According to a major new study in the British Medical Journal, people who drink heavily are more likely to get dementia. That’s not surprising — we know that excessive alcohol use is linked to lots of diseases. But what might surprise you is that people who don’t drink at all are also more likely to get dementia.
Considerably so, in fact. The study — which took 9,000 British people between the ages of 35 and 55 in the mid-1980s and followed them for 30 years — found that people who didn’t drink at all for a period of 10 years or more were almost 50% more likely to develop dementia in later life than people who drank a moderate amount.
People who drank excessively — more than the recommended 14 units a week — were also at higher risk.
This finding is called a “J-shaped curve,” because the risk dips at first, as you drink more, and then starts to climb again, in the shape of a J, or a tick.
Earlier studies have found the same thing, and it’s actually been seen in other conditions. Heart disease, strokes and diabetes all show a similar pattern (if you don’t drink, you’re at higher risk; if you drink a bit, it drops, and then it climbs again). So does overall mortality, your risk of dying in a given period.
What this doesn’t mean, though, is that if you don’t drink, you ought to start drinking for the sake of your future brain.

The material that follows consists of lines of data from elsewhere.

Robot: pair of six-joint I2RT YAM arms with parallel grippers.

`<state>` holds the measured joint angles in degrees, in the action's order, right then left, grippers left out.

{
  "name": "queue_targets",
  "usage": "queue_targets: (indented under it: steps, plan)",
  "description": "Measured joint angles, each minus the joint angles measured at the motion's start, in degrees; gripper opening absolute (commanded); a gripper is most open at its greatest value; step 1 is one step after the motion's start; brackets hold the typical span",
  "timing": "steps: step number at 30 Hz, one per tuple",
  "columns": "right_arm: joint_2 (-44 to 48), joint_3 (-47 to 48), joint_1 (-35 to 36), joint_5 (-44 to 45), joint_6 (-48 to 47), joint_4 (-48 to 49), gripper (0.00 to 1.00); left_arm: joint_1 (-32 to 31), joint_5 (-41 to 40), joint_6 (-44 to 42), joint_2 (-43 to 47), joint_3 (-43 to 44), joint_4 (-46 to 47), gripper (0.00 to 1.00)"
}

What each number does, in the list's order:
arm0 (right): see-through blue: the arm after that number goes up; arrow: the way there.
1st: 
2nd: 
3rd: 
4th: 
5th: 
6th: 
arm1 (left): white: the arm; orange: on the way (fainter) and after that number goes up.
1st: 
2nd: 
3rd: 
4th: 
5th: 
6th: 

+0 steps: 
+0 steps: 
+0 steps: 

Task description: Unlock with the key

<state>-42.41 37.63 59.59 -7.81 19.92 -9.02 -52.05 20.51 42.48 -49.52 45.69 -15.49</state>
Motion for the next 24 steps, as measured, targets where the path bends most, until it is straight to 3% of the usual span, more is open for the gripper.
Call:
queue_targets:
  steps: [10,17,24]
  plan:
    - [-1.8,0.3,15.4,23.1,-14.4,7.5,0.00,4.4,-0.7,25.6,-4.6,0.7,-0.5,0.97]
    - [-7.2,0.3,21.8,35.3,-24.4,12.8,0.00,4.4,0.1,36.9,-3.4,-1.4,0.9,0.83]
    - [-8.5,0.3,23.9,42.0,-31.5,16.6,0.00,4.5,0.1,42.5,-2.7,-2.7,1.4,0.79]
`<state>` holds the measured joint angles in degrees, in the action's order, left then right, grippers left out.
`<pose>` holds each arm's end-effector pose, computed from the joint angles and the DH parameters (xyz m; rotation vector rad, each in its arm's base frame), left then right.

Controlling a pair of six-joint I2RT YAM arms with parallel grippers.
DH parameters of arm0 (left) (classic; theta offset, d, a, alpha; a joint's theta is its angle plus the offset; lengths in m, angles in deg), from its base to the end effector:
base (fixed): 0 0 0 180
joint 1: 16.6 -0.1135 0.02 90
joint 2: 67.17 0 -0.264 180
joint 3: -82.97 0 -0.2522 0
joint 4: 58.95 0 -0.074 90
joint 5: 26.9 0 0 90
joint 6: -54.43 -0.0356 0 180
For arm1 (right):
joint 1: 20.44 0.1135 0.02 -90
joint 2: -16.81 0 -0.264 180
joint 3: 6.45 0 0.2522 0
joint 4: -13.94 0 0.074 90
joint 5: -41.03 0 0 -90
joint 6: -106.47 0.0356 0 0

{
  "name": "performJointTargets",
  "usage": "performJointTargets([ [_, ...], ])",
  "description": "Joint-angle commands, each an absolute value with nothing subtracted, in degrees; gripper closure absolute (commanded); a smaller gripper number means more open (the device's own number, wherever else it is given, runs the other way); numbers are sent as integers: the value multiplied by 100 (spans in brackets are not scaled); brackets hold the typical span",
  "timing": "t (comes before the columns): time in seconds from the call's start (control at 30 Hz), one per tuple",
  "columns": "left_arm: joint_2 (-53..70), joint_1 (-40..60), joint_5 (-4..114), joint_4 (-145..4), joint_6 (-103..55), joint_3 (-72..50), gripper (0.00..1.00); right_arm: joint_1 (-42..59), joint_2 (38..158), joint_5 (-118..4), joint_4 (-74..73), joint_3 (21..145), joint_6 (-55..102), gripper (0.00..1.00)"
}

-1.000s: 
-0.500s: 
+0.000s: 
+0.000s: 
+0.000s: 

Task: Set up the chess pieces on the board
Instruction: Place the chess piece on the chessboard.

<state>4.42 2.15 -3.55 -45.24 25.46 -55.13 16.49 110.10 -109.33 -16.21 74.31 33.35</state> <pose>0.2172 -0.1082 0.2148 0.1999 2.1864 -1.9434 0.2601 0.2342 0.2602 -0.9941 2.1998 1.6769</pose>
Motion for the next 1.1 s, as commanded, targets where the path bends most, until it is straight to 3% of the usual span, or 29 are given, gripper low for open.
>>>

For one thing, while a 50% increased risk sounds bad, it’s worth putting into context.
Only about 400 of the study’s participants — a bit less than 5% — actually developed dementia. Of the 1,300 long-term abstainers, 98 people (7.5%) developed dementia. The risk is indeed 50% higher, but 150% of a small number is still fairly small.
Second, it’s far from clear that abstaining from alcohol actually causes dementia — or, more accurately, it’s not clear that alcohol has a protective effect. That’s because, in British society at least, people who don’t drink at all are quite unusual.
You can see that in the study. People in the “abstainers” group are more likely to be non-white, less likely to have higher educational certificates, more likely to live alone.
Those groups may be more prone to dementia naturally. The study tries to account for those differences with statistical methods, but that’s tricky. “Although the model they use tries to take account of these differences,” says Dr. Suzi Gage, a psychologist and epidemiologist at the University of Liverpool. But you can never be sure “first that all the differences are included, and second that the measures you’re using capture all those differences.”
For instance, she says, the reason some people don’t drink is that they have been told not to by their GP, for health reasons. “It’s one of the first things doctors tell you,” she says if you’ve been diagnosed with heart problems.
If you’ve got lots of people who have underlying health conditions in the abstainers group, it wouldn’t be surprising if they tended to get dementia (and stroke, and heart disease) more often. Some heavy drinkers become abstainers, too.
The study’s authors are aware of all these limitations and were careful not to say that alcohol protects against dementia, although they do think it might. It’s not clear exactly how that might work, biologically — the study suggests some possibilities, but, Dr. Gage warns, “you can come up with plausible mechanisms for almost any finding”. “It could be that a small amount of alcohol is protective,” she says. “But I’m not convinced.” Other scientists think there is a protective effect, but it is an ongoing debate, and it seems unlikely that it is as big as the 50% increase in risk that we talked about earlier.
At the moment, the advice for British people is to drink less than 14 units — about seven pints of beer or glasses of wine — a week, spread over several days. This study supports that advice. But, as it says itself, it shouldn’t “motivate people who do not drink to start drinking, given the known detrimental effects of alcohol consumption.”
Starting to drink for the benefit of your health is probably still a bad idea.